Llevamos en nosotros el desconcierto de haber sido concebidos. No hay imagen que nos afecte que no nos recuerde los gestos que nos hicieron. Así comienza su libro -El sexo y el espanto- Pascal Quignard. Más adelante, relatará la historia de un pintor de la antigua Grecia, Parrasio de Éfeso (440-380 aprox.), el cual compraría una vez un viejo esclavo al que hizo que torturaran como modelo ideal de un Prometeo herido. No es lo bastante triste, dijo Parrasio del viejo. El pintor pidió, entonces, que torturaran al anciano. Algunos protestaron. Él insistió, yo lo he comprado. Le clavaron las manos. El pintor comenzaría a preparar el lienzo. Encadénalo, dijo Parrasio, quiero darle expresión de sufrimiento. El viejo esclavo lanzó un grito desgarrador. ¡Tortúralo más, más! Perfecto, mantenlo así. El anciano tuvo un acceso de debilidad, y lloró. El pintor dijo entonces, tus sollozos no son todavía los de un hombre perseguido por la furia de Júpiter. El anciano empezó a morirse, le dijo al pintor, Parrasio, me muero. Quédate así, contestó. Toda pintura es este instante.
Desde las creaciones primitivas hasta el Barroco la Pintura ha privilegiado en su inconsciente el asombro, el espanto, como causa fundamental de su composición. ¿Qué pintaron más los hombres del Paleolítico sino fieras que, en su hermosa calamidad, les ofrecieran ya la fuerza de su temor? Cuando al gran Miguel Ángel le encargaron decorar los muros y techos de la capilla Sixtina no se alegraría demasiado, toda su vida habría querido esculpir, sólo esculpir. Aun así, compuso una de las maravillas pictóricas más grandiosas de la Historia. En uno de los muros de la capilla, entre dos arcos decorados de su bóveda, situaría a uno de los personajes que le encargaron pintar. La Sibila de Delfos. Estas mujeres eran profetisas de Apolo en la antigua Grecia. Eran consultadas para saber el porvenir. Aquí tuvo la representación sagrada bíblica de la anunciada venida de Cristo. Sin embargo, el gran pintor renacentista no supo mejor ahora que crear un rostro con una mirada de inquietud, de un cierto espanto.

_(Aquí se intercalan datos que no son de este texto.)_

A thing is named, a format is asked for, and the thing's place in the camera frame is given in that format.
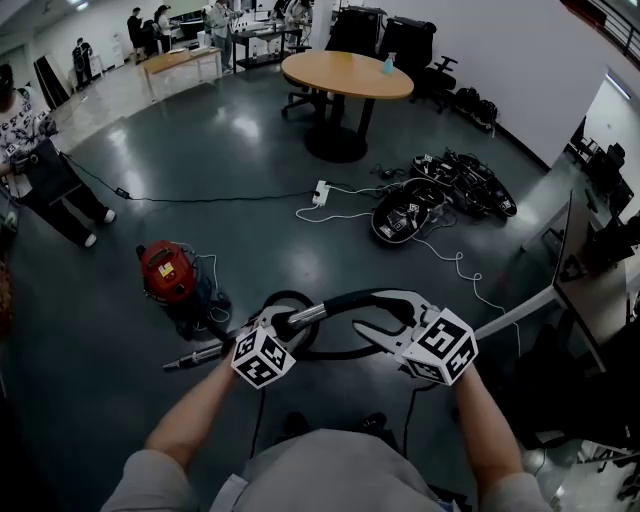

Es la sorpresa inevitable de la vida, la de nacer y morir. Entre medias crearemos cosas, exorcizaremos también así ese momento, aquel en el que ya nacimos desconcertados, y el otro, que ignoraremos, de igual modo. El escritor y poeta Borges para ensalzar su ciudad -Buenos Aires- escribiría una vez unos versos para ella, en uno compuso: No nos une el amor, sino el espanto. Y es así como de veras se inicia toda aventura, sentimental o no, con el espanto. Será, luego, cuando este gesto de paso a otra cosa, a entenderlo o a sufrirlo. A ambas cosas, a la larga. Como la vida. Inevitablemente acabará. El pintor más cortesano y galante del siglo XVIII fue posiblemente el genial Jean Honore Fragonard. Crearía escenas de seducción, las primeras tal vez de la Historia, en donde, además de belleza instantánea, supo transmitir algún mensaje. 
En su obra El beso robado, de 1790, nos representa una joven pareja que, de pronto, reflejará una escena romántica. Un joven se atreverá, y sorprende así, robando un beso a una mujer asombrada por ello ahora. No lo esperaría, y el creador nos lo hace ver aquí con su gesto desabrido, con su mirada hacia la puerta que los separa del resto, con su mano que, inútilmente, tratará así de asirse a algo como queriendo salvarse de no sabe muy bien qué. Porque, sin embargo, ella lo querría, probablemente. Pero, es el espanto ahora lo que no puede ya evitar sentir ante la sorpresa -lo que no se tiene antes en el cerebro racional- de vivir algo inusitado. Y, todo esto, gracias ya a haber sido concebidos así, igualmente de consternados por el asombro y por el espanto.
(Detalle del fresco de la Sibila délfica, Capilla Sixtina, Miguel Ángel, Siglo XVI; Cuadro La musa del amanecer, 1918, del pintor simbolista francés Alphonse Osbert; Imagen de Pintura Parietal de la Cueva de Chauvet, Francia; Óleo del pintor orientalista inglés Ernest Normand, Pigmalión y Galatea, 1886, Galería Atkinson, Inglaterra; Óleo El beso robado, 1790, Jean Honore Fragonard, Museo Hermitage, San Petersburgo.)